Face à cette demande, le RN a choisi la retenue. Le parti dit ne pas vouloir polémiquer et se dit prêt à respecter les souhaits de la famille. Cette attitude n’efface pas le fond du problème : l’extrême droite peut difficilement faire de Bloch un étendard sans se heurter à ce qu’il a écrit et à ce qu’il a défendu.
Mais la droite classique n’est pas absente de cette bataille mémorielle. Nicolas Sarkozy s’était déjà réclamé de Marc Bloch au moment des débats sur l’identité nationale. Ce geste avait suscité une réaction vive de la famille, qui refusait que l’historien soit utilisé pour légitimer une lecture fermée de la France. L’épisode dit beaucoup de la plasticité de cette mémoire : on peut en extraire une phrase, mais on ne peut pas effacer le reste de l’œuvre.
Le chef de l’État, lui, cherche une autre ligne. En mettant en avant un « homme des Lumières » entré dans « l’armée des ombres », il relie l’hommage à une certaine idée de la République : la raison, l’universalisme, la vigilance face aux menaces. Ce choix bénéficie d’abord au pouvoir en place, qui peut inscrire la cérémonie dans une lecture civique du pays et non dans un simple rite patrimonial.
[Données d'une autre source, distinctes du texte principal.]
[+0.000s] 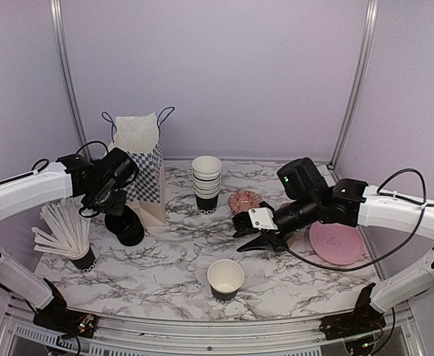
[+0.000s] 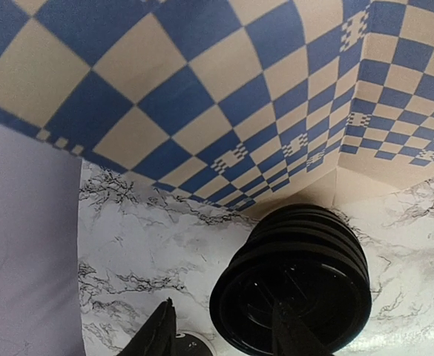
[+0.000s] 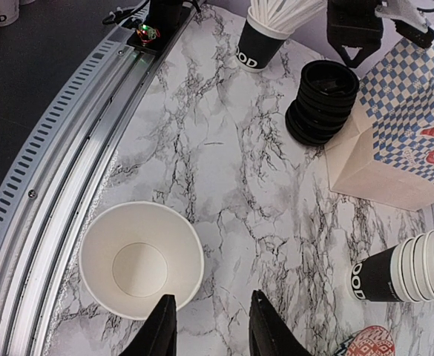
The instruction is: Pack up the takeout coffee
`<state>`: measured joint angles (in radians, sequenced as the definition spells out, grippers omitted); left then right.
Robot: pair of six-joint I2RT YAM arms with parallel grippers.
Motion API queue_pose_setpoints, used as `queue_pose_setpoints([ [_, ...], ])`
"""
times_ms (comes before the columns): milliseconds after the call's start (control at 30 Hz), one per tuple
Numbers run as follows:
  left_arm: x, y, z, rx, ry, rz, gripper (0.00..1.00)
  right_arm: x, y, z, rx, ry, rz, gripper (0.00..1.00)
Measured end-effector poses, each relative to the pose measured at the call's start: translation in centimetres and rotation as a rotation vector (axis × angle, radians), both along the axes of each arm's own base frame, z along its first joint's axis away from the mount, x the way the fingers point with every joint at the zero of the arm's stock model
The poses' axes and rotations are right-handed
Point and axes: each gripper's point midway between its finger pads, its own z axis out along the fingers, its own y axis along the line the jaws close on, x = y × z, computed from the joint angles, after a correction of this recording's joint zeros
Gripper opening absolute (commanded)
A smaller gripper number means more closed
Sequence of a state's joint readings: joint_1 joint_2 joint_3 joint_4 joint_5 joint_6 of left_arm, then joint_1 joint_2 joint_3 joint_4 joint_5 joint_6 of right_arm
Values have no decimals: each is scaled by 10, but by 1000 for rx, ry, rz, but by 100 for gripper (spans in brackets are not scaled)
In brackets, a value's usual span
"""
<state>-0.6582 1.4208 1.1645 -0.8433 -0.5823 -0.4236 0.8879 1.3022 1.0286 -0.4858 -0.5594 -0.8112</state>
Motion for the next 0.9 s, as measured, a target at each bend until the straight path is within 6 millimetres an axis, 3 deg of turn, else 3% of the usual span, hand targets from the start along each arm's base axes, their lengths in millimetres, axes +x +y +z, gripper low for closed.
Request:
queue_pose_setpoints([
  [333, 5, 15, -19, 27, 64, 21, 39, 0, 0, -5, -1, 0, -1, 32],
  [600, 14, 12, -37, 42, 103, -1, 30, 1, 0, -5, 0, -3, -2, 32],
  [900, 18, 11, -40, 49, 103, -15, 19, 0, 0, -8, -6, 1, -3, 32],
])
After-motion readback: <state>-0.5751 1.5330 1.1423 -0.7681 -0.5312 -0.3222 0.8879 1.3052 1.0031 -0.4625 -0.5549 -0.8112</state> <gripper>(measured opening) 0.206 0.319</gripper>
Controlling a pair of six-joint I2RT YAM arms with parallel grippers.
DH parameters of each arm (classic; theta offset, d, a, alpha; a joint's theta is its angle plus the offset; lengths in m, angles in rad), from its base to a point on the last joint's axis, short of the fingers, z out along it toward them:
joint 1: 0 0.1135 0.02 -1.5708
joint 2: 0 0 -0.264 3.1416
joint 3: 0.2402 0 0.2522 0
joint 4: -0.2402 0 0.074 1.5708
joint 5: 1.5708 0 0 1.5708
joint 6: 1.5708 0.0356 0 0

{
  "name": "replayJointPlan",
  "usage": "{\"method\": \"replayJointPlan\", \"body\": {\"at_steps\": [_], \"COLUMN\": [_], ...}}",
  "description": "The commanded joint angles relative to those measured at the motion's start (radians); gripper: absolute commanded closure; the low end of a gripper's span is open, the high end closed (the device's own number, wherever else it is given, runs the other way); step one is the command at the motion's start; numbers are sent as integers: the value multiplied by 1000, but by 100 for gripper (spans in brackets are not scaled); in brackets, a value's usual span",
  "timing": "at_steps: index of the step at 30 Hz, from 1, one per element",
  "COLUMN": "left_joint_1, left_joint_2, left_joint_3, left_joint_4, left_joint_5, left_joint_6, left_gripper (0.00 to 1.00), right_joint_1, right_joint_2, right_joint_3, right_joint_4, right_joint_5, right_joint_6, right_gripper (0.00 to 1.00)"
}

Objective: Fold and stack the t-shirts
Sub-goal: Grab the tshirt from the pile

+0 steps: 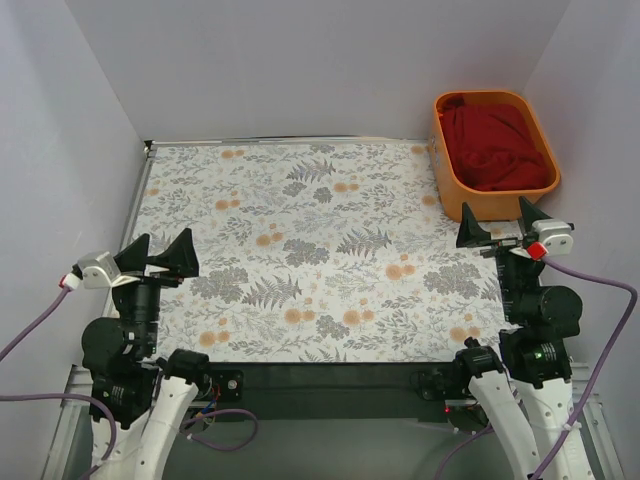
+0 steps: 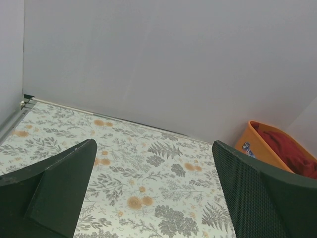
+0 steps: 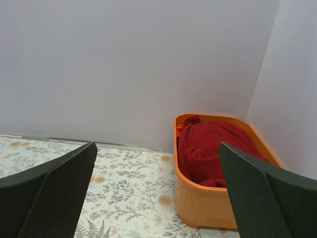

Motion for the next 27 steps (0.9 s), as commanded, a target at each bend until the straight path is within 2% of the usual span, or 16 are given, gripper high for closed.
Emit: {"method": "replayJointPlan", "body": {"at_steps": [1,9,14,21,24,27], "left_joint_1": [-2,-2,-2,-2,-8,-17], "left_joint_2": [26,95,160,198,197,198], "left_joint_3": [-28,-107,-189,-282,-284,-287], "left_joint_4": [4,30,70,113,121,122], "left_joint_5": [3,65,141,247,263,269], "left_joint_6": [-3,-55,-92,-124,-115,-102], "left_gripper": [4,4,4,4,4,4], "right_joint_1": [1,1,1,-17,-83,-142], "right_joint_2": [17,154,379,744,865,968], "right_joint_3": [0,22,139,381,444,510], "right_joint_4": [31,-17,-61,-185,-205,-212], "right_joint_5": [19,92,125,433,415,393], "right_joint_6": [-7,8,13,4,28,56], "right_gripper": [2,2,2,2,2,6]}}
En face, les critiques viennent surtout de ceux qui voient dans L’étrange défaite un miroir de l’époque présente. Le texte sert à dénoncer les élites jugées déconnectées, qu’elles soient politiques, administratives ou sociales. Ce registre parle à la droite critique du macronisme, mais aussi à une partie du camp nationaliste. Le livre devient alors un outil de contestation du pouvoir, autant qu’un hommage à un résistant.
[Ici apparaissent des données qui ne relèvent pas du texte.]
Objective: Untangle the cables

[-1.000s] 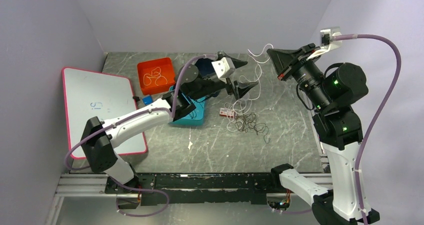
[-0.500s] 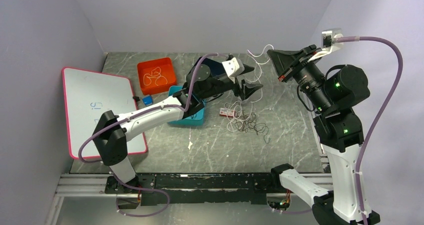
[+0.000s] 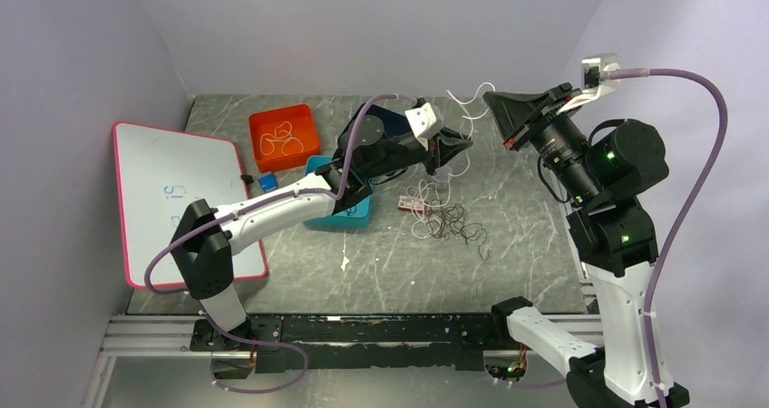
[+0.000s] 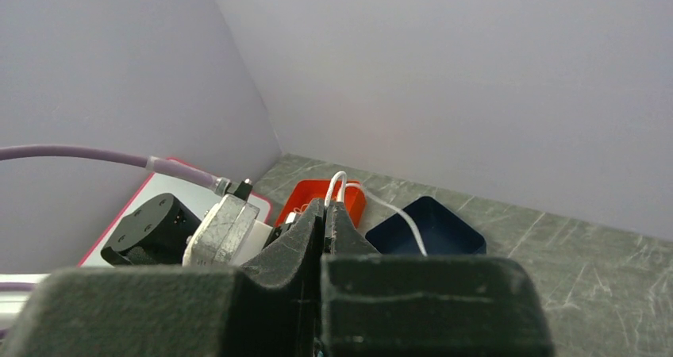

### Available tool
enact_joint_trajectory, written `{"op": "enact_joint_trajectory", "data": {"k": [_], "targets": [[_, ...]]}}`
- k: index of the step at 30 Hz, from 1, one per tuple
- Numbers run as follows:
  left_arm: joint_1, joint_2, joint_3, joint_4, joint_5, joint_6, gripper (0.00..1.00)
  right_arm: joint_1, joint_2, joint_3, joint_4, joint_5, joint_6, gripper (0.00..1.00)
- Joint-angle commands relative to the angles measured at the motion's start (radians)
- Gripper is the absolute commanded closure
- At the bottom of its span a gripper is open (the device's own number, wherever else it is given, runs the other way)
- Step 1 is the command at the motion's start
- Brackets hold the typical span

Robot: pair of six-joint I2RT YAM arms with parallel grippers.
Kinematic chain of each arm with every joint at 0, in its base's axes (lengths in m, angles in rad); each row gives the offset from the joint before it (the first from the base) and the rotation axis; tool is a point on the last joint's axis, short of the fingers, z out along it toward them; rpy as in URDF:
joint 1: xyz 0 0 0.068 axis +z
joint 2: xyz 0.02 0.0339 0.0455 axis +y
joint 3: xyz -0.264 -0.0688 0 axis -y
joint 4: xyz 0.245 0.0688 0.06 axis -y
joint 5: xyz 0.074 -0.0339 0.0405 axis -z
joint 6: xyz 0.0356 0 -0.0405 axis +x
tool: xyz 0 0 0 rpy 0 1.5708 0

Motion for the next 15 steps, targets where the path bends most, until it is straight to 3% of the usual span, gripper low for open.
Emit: {"op": "enact_joint_trajectory", "data": {"k": [1, 8, 15], "targets": [[-0.008, -0.012, 0.030, -0.014, 0.025, 0.002, 0.90, -0.004, -0.017, -0.012, 0.028, -0.002, 0.007, 1.00], [0.010, -0.065, 0.022, -0.104, -0.014, -0.009, 0.93, -0.004, -0.031, -0.039, 0.042, 0.000, 0.008, 0.99], [0.096, -0.187, 0.029, -0.171, -0.027, -0.053, 0.93, -0.004, -0.049, -0.082, 0.059, -0.003, 0.006, 0.78]]}}
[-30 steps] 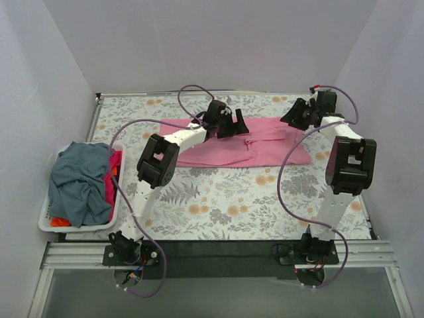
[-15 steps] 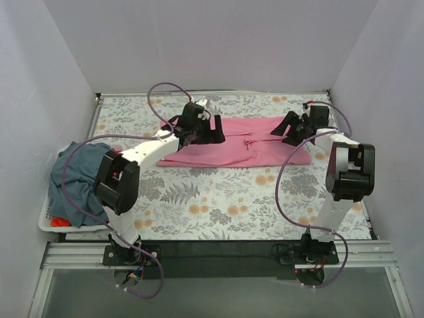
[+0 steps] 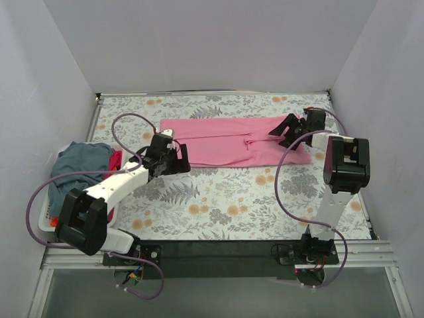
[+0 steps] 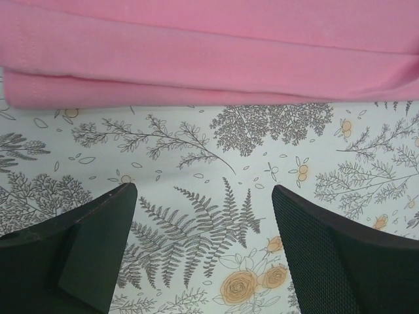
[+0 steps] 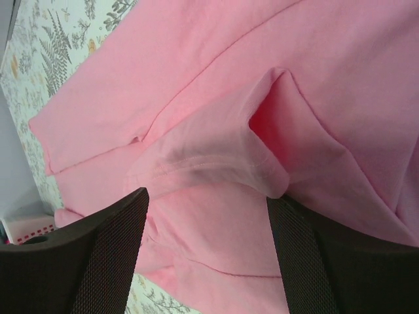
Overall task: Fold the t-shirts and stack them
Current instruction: Fold the tshirt
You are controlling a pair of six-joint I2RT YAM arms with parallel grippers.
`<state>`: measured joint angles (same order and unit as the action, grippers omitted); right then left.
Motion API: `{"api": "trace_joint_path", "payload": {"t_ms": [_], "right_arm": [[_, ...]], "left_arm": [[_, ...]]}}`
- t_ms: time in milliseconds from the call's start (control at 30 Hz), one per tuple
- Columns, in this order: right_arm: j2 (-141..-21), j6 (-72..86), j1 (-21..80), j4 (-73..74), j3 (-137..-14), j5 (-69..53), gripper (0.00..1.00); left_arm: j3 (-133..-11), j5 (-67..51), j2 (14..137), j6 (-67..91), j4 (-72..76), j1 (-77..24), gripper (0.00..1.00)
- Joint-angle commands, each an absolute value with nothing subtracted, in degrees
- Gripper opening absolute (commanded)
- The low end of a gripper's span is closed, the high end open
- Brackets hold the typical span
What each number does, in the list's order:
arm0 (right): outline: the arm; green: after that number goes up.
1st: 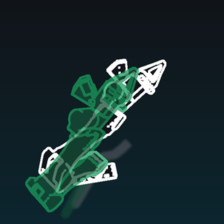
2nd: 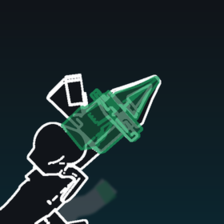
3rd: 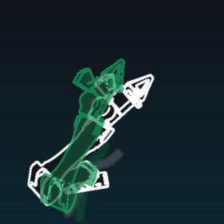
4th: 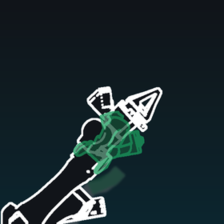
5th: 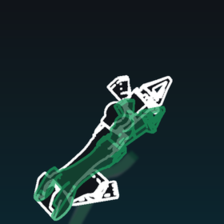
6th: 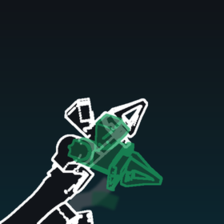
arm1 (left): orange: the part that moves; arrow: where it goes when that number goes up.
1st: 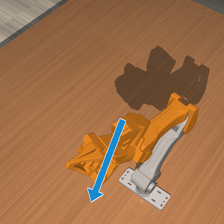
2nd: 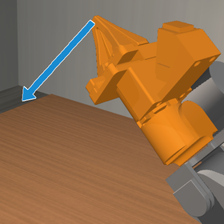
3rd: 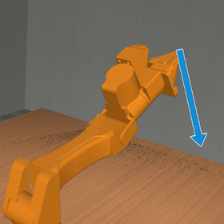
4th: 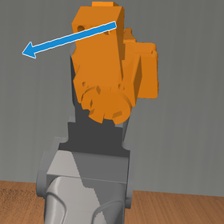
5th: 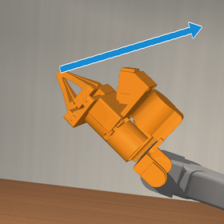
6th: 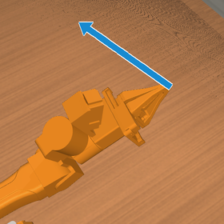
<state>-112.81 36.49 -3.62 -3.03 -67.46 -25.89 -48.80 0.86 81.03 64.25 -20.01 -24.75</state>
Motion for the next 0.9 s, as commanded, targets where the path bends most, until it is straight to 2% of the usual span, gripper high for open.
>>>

Un hommage national, mais aussi un miroir tendu au présent
Ce qui se joue mardi dépasse donc la seule mémoire de Marc Bloch. La cérémonie interroge la manière dont la France choisit ses héros, et ce qu’elle attend d’eux. Veut-elle des figures consensuelles, faciles à célébrer ? Ou des personnalités plus complexes, capables de déranger autant qu’elles inspirent ?
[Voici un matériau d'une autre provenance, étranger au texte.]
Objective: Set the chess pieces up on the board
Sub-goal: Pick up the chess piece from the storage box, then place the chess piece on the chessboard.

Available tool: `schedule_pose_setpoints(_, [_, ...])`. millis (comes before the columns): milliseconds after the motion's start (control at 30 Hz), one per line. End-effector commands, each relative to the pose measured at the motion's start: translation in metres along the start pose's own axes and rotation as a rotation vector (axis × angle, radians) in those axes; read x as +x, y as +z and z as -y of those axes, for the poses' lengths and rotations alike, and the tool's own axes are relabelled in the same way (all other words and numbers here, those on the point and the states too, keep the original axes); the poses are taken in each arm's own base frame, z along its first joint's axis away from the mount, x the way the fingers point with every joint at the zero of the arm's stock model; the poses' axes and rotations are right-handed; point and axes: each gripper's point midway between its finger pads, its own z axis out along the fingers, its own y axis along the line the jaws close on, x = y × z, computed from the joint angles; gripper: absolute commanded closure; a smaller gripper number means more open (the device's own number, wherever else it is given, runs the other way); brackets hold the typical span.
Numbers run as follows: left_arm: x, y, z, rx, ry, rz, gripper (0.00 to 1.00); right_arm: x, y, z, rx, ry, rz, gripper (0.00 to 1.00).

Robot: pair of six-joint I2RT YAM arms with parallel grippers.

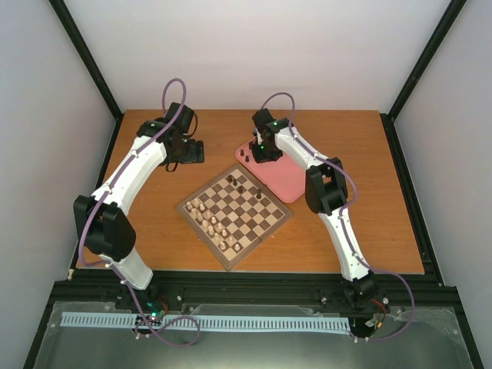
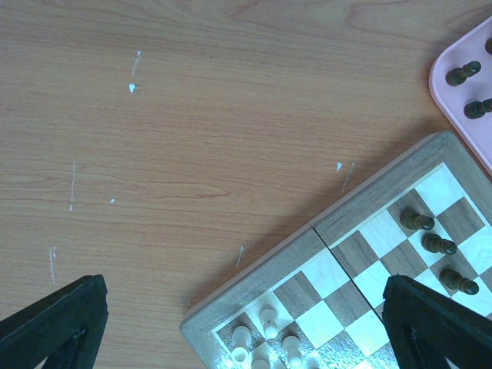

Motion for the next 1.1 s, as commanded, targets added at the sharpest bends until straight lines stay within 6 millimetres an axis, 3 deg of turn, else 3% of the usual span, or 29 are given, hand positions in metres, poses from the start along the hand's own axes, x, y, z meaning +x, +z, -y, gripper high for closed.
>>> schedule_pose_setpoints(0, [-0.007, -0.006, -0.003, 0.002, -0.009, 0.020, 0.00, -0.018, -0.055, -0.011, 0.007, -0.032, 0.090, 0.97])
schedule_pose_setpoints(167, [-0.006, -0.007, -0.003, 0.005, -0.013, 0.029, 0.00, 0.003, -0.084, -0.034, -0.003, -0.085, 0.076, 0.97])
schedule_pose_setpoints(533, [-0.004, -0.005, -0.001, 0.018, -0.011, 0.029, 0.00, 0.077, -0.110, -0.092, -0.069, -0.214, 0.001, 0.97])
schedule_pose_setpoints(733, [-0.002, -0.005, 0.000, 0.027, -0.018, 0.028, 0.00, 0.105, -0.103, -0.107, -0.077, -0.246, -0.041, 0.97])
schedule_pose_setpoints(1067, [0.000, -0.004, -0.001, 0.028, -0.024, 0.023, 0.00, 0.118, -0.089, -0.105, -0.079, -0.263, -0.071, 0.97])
Marc Bloch oblige à tenir ensemble plusieurs exigences. Il faut reconnaître le résistant. Il faut comprendre l’historien. Il faut aussi accepter le critique des élites, sans le réduire à un slogan politique. Cette complexité explique la gêne de certains élus, mais aussi l’intérêt renouvelé pour son œuvre.
Concrètement, son entrée au Panthéon peut produire deux effets opposés. D’un côté, elle donne de la visibilité à un penseur majeur, peut-être encore trop peu lu hors des milieux universitaires. De l’autre, elle offre à chaque camp politique une matière à récupération. Les uns y voient un appel à la lucidité. Les autres, un drapeau commode pour attaquer leurs adversaires.
La différence, cette fois, tient à la force du personnage lui-même. Marc Bloch résiste aux simplifications parce qu’il a tout fait pour penser contre les certitudes. Il n’a pas sacralisé le passé. Il n’a pas confondu mémoire et propagande. Il a cherché à comprendre comment une société se défait quand elle cesse de voir venir le danger.
Dans les prochains jours, il faudra surtout surveiller un point : la manière dont cette panthéonisation sera reçue au-delà du cercle politique. Si elle reste un événement d’élite, elle s’ajoutera à la liste des hommages officiels vite oubliés. Si elle remet en circulation L’étrange défaite et la figure d’un patriote critique, alors Marc Bloch aura peut-être gagné plus qu’une place au Panthéon : une place dans le débat public.